South African-born biophysicist (born 1947)

Michael Levitt, (מיכאל לויט; born 9 May 1947) is a South African-born biophysicist and a professor of structural biology at Stanford University, a position he has held since 1987. Levitt received the 2013 Nobel Prize in Chemistry, together with Martin Karplus and Arieh Warshel, for "the development of multiscale models for complex chemical systems". In 2018, Levitt was a founding co-editor of the Annual Review of Biomedical Data Science.

==Early life and education==
Michael Levitt was born in Pretoria, South Africa, to a Jewish family from Plungė, Lithuania; his father was from Lithuania and his mother from the Czech Republic. He attended Sunnyside Primary School and then Pretoria Boys High School between 1960 and 1962. The family moved to England when he was 15. Levitt spent 1963 studying applied mathematics at the University of Pretoria. He attended King's College London, graduating with a first-class honours degree in physics in 1967.

In 1967, he visited Israel for the first time. Together with his Israeli wife, Rina, a multimedia artist, he left to study at Cambridge, where their three children were born. Levitt was a PhD student in Computational biology at Peterhouse, Cambridge, and was based at the Laboratory of Molecular Biology from 1968 to 1972, where he developed a computer program for studying the conformations of molecules that underpinned much of his later work.

==Career and research==
In 1979, he returned to Israel and conducted research at the Weizmann Institute of Science in Rehovot, becoming an Israeli citizen in 1980. He served in the Israel Defense Forces for six weeks in 1985. In 1986, he began teaching at Stanford University, and since then has split his time between Israel and California. He went on to gain a research fellowship at Gonville and Caius College, Cambridge.

From 1980 to 1987, he was Professor of Chemical Physics at the Weizmann Institute of Science, Rehovot. Thereafter, he served as Professor of Structural biology, at Stanford University, California.

- Royal Society Exchange Fellow, Weizmann Institute, Israel, 1967–68
- Staff Scientist, MRC Laboratory of Molecular Biology, Cambridge, 1973–80
- Professor of Chemical Physics, Weizmann Institute, 1980–87 (dept. chair 1980–83)
- Professor of Structural Biology, Stanford University, 1987–present

Levitt was one of the first researchers to conduct molecular dynamics simulations of DNA and proteins and developed the first software for this purpose. He is currently well known for developing approaches to predict macromolecular structures, having participated in many Critical Assessment of Techniques for Protein Structure Prediction (CASP) competitions, where he criticised molecular dynamics for inability to refine protein structures. He has also worked on simplified representations of protein structure for analysing folding and packing, as well as developing scoring systems for large-scale sequence-structure comparisons. He has mentored many successful scientists, including Mark Gerstein and Ram Samudrala. Cyrus Chothia was one of his colleagues.

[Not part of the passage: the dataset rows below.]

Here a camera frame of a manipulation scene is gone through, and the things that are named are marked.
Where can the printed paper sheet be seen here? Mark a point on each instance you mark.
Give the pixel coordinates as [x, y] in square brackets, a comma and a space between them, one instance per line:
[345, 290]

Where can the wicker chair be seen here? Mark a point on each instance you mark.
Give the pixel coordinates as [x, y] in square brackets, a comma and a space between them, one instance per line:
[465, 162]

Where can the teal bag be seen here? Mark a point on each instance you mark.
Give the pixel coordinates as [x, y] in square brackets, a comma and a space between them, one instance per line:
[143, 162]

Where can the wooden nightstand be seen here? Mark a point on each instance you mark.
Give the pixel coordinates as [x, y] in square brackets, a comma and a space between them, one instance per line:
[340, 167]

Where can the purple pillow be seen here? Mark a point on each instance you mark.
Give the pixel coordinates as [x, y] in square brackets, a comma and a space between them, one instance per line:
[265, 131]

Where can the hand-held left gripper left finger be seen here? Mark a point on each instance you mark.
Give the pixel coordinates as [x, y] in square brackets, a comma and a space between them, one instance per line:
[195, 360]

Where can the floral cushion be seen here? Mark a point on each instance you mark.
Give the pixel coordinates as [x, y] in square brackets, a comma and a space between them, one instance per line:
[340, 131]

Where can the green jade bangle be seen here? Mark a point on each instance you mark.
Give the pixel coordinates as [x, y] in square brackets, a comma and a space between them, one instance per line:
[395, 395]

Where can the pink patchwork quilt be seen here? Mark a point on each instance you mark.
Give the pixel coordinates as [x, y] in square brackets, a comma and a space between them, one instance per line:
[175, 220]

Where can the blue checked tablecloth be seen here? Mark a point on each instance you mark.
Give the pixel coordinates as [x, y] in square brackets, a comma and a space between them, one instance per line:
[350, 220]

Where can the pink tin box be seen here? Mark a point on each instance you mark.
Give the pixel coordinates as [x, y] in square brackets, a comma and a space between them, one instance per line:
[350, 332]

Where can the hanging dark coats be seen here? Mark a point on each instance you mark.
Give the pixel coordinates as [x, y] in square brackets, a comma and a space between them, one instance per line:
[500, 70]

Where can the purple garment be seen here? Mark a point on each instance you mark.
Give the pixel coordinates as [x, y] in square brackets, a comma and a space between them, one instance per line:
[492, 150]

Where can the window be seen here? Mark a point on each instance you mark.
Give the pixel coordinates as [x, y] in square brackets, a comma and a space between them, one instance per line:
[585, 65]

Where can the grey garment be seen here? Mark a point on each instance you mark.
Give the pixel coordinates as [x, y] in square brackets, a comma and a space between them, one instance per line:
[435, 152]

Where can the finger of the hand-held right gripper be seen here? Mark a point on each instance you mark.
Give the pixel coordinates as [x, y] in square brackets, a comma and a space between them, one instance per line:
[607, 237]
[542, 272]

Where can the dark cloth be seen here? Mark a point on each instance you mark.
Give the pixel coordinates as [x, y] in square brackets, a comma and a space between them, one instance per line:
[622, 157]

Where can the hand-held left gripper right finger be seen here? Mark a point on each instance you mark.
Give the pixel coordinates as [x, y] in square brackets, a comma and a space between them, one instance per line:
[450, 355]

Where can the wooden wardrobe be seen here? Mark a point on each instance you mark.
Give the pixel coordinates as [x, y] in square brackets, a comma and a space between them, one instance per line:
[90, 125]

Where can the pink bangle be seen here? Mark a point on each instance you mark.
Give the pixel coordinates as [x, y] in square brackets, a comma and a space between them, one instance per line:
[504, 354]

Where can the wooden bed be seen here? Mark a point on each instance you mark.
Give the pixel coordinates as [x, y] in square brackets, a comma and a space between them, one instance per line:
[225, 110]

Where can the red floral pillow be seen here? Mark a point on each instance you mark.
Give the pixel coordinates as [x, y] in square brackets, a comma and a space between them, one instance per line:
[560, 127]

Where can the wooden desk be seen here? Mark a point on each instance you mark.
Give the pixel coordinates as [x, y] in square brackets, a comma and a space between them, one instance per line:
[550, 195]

===Industrial collaboration===
Levitt has served on the Scientific Advisory Boards of the following companies: Dupont Merck Pharmaceuticals, AMGEN, Protein Design Labs, Affymetrix, Molecular Applications Group, 3D Pharmaceuticals, Algodign, Oplon Ltd, Cocrystal Discovery, InterX, and StemRad, Ltd,.

===COVID-19===

Levitt has been outspoken during the ongoing COVID-19 pandemic, and made a number of wrong predictions on the disease's spread based on his own modelling. On 18 March 2020, he predicted that Israel would see less than ten deaths from COVID-19, and on 25 July 2020, he incorrectly predicted that the outbreak in the U.S. would be over by the end of August 2020 with a total of fewer than 170,000 deaths. As of November 2021, the U.S. was recording COVID-19 deaths at the rate of about 1,000 per day, while Israel has reported over 8,000 COVID-19 deaths since the start of the pandemic.

Levitt has also raised concerns about potential damaging effects of COVID-19 lockdown orders on economic activity as well in increasing suicide and abuse rates, and has signed the Great Barrington Declaration, a statement supported by a group of academics advocating for alternatives to lockdowns which has been criticized by the WHO and other public health organizations as dangerous and lacking in sound scientific basis.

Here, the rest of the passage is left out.